While not a pot of paint flung into the face of the public, this book nevertheless reminds me of a professorial acquaintance, who, when faced with what he deems a difficult or (more likely) suspicious question, rushes for cover behind an imaginary mental iconostasis and flings the answer over it at his tormentor in the form of sentence sections. Efficient ‘Do it yourself action can lead to comprehending all. But the ‘doing’ has to be rapid and well-mixed with empathy. Eccentric presentation should not, however, discourage the wise reader; nor even weird grammar and the occasional meaningless sentence. The patient seldom scoff; the truly enlightened should not only remain to pray- they must usually arrive with prayer a top priority. These authors have produced what is in key respects a work of impressive piety. So for the reader prepared to persist and to ponder, devotion will come, and come to great effect. To seek the dispassionate thoroughly, albeit laboriously in examining the doleful tale of Jewish-Ukrainian relations is to convert idealistic emotion into an elevated faith in the capacity of reason to dispel myth. Similarly, to record as vital for the present 1981 accord between representative North American Ukrainian Church hierarchs and a prominent Jewish rabbi is to sterilise the historical operating theatre and deem it consecrated for the blessed mission of truth seeking. The subjective here produces its opposite.

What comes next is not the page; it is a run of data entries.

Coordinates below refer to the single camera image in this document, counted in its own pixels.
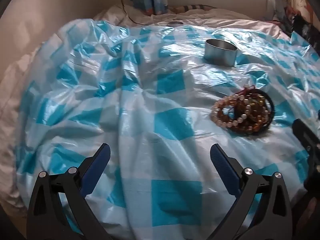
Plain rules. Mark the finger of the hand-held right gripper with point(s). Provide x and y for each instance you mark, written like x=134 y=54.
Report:
x=306 y=137

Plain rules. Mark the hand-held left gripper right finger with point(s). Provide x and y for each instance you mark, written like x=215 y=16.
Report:
x=222 y=162

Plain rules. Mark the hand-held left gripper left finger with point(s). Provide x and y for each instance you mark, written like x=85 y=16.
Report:
x=98 y=161

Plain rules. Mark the round metal tin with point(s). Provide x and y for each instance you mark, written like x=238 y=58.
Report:
x=220 y=53

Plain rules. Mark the blue checkered plastic sheet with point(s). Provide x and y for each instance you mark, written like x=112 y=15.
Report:
x=140 y=100

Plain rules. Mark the printed blanket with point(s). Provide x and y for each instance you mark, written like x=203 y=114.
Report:
x=287 y=12

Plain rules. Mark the round metal tin lid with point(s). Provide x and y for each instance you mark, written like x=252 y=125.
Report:
x=175 y=23

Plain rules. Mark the white duvet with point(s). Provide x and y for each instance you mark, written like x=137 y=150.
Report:
x=220 y=15

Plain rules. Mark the striped pillow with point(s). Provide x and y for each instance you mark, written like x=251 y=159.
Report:
x=192 y=7

As one of the great borderlands of European history, the Ukraine (the very word means frontier zone) has been the victim for centuries of its Lithuanian, Turkish, Polish and Russian neighbours. In some fashion, all the major features of the medieval, early modern and modern stages of its history are presented here. And the periods most apposite for the examination of Jewish-Ukrainian relations are, of course, those during and consequent upon the great second incoming of Jews escaping from persecution in German lands and finding refuge in Polish-controlled territory opened up by official decrees. That incoming began at the end of the fourteenth and reached its zenith at the end of the fifteenth century.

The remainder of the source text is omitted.